• **Task requirements**: Please repeat the listing below in its entirety, exactly.

[Start of section]

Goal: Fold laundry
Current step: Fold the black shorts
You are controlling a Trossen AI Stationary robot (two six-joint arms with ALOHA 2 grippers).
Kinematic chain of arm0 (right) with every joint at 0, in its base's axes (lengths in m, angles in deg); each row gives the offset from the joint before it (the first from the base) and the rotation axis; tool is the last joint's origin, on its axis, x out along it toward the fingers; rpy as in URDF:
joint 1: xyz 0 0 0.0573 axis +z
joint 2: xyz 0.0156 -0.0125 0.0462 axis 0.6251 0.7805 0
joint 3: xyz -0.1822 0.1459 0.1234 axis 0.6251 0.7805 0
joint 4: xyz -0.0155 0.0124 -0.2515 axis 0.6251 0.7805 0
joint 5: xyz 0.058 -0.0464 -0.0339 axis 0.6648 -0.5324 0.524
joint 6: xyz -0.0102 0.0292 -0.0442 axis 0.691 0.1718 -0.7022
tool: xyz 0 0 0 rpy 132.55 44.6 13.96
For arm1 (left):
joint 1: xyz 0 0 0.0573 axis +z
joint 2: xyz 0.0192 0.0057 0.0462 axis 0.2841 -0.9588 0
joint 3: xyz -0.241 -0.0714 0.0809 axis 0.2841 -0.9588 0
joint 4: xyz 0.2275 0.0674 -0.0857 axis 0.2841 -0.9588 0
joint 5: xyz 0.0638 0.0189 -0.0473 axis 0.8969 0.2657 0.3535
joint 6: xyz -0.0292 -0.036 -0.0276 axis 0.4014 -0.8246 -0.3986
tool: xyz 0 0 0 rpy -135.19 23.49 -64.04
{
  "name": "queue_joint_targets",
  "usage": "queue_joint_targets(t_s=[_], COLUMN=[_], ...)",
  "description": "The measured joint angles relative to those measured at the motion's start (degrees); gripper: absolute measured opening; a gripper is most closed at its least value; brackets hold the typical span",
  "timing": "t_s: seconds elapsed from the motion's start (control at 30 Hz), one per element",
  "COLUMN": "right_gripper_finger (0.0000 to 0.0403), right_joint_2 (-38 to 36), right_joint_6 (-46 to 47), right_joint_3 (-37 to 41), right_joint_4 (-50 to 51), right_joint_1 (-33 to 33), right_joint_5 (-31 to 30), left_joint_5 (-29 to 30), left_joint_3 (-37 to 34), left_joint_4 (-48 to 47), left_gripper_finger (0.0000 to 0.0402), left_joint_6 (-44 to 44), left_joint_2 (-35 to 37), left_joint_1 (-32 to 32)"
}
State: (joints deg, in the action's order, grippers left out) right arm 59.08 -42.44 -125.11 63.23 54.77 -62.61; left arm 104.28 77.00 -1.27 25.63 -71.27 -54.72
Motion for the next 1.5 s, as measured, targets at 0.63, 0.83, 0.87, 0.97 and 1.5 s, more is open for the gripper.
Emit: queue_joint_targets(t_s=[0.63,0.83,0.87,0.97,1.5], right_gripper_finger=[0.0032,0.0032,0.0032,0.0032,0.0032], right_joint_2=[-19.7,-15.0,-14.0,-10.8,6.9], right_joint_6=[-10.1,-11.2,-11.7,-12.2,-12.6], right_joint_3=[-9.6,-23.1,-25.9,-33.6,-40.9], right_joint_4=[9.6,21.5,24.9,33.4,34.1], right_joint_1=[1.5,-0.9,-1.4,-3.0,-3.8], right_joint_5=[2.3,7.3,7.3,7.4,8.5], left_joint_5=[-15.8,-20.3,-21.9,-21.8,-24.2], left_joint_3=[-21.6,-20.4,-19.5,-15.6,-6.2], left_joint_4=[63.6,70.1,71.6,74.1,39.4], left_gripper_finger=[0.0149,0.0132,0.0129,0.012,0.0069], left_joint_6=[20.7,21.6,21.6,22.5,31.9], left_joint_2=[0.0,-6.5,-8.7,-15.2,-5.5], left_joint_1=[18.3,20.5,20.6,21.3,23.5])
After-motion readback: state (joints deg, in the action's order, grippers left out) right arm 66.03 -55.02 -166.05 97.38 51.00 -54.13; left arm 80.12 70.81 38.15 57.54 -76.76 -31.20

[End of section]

• **Worked solution**:
Goal: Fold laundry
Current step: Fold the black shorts
You are controlling a Trossen AI Stationary robot (two six-joint arms with ALOHA 2 grippers).
Kinematic chain of arm0 (right) with every joint at 0, in its base's axes (lengths in m, angles in deg); each row gives the offset from the joint before it (the first from the base) and the rotation axis; tool is the last joint's origin, on its axis, x out along it toward the fingers; rpy as in URDF:
joint 1: xyz 0 0 0.0573 axis +z
joint 2: xyz 0.0156 -0.0125 0.0462 axis 0.6251 0.7805 0
joint 3: xyz -0.1822 0.1459 0.1234 axis 0.6251 0.7805 0
joint 4: xyz -0.0155 0.0124 -0.2515 axis 0.6251 0.7805 0
joint 5: xyz 0.058 -0.0464 -0.0339 axis 0.6648 -0.5324 0.524
joint 6: xyz -0.0102 0.0292 -0.0442 axis 0.691 0.1718 -0.7022
tool: xyz 0 0 0 rpy 132.55 44.6 13.96
For arm1 (left):
joint 1: xyz 0 0 0.0573 axis +z
joint 2: xyz 0.0192 0.0057 0.0462 axis 0.2841 -0.9588 0
joint 3: xyz -0.241 -0.0714 0.0809 axis 0.2841 -0.9588 0
joint 4: xyz 0.2275 0.0674 -0.0857 axis 0.2841 -0.9588 0
joint 5: xyz 0.0638 0.0189 -0.0473 axis 0.8969 0.2657 0.3535
joint 6: xyz -0.0292 -0.036 -0.0276 axis 0.4014 -0.8246 -0.3986
tool: xyz 0 0 0 rpy -135.19 23.49 -64.04
{
  "name": "queue_joint_targets",
  "usage": "queue_joint_targets(t_s=[_], COLUMN=[_], ...)",
  "description": "The measured joint angles relative to those measured at the motion's start (degrees); gripper: absolute measured opening; a gripper is most closed at its least value; brackets hold the typical span",
  "timing": "t_s: seconds elapsed from the motion's start (control at 30 Hz), one per element",
  "COLUMN": "right_gripper_finger (0.0000 to 0.0403), right_joint_2 (-38 to 36), right_joint_6 (-46 to 47), right_joint_3 (-37 to 41), right_joint_4 (-50 to 51), right_joint_1 (-33 to 33), right_joint_5 (-31 to 30), left_joint_5 (-29 to 30), left_joint_3 (-37 to 34), left_joint_4 (-48 to 47), left_gripper_finger (0.0000 to 0.0402), left_joint_6 (-44 to 44), left_joint_2 (-35 to 37), left_joint_1 (-32 to 32)"
}
State: (joints deg, in the action's order, grippers left out) right arm 59.08 -42.44 -125.11 63.23 54.77 -62.61; left arm 104.28 77.00 -1.27 25.63 -71.27 -54.72
Motion for the next 1.5 s, as measured, targets at 0.63, 0.83, 0.87, 0.97 and 1.5 s, more is open for the gripper.
Emit: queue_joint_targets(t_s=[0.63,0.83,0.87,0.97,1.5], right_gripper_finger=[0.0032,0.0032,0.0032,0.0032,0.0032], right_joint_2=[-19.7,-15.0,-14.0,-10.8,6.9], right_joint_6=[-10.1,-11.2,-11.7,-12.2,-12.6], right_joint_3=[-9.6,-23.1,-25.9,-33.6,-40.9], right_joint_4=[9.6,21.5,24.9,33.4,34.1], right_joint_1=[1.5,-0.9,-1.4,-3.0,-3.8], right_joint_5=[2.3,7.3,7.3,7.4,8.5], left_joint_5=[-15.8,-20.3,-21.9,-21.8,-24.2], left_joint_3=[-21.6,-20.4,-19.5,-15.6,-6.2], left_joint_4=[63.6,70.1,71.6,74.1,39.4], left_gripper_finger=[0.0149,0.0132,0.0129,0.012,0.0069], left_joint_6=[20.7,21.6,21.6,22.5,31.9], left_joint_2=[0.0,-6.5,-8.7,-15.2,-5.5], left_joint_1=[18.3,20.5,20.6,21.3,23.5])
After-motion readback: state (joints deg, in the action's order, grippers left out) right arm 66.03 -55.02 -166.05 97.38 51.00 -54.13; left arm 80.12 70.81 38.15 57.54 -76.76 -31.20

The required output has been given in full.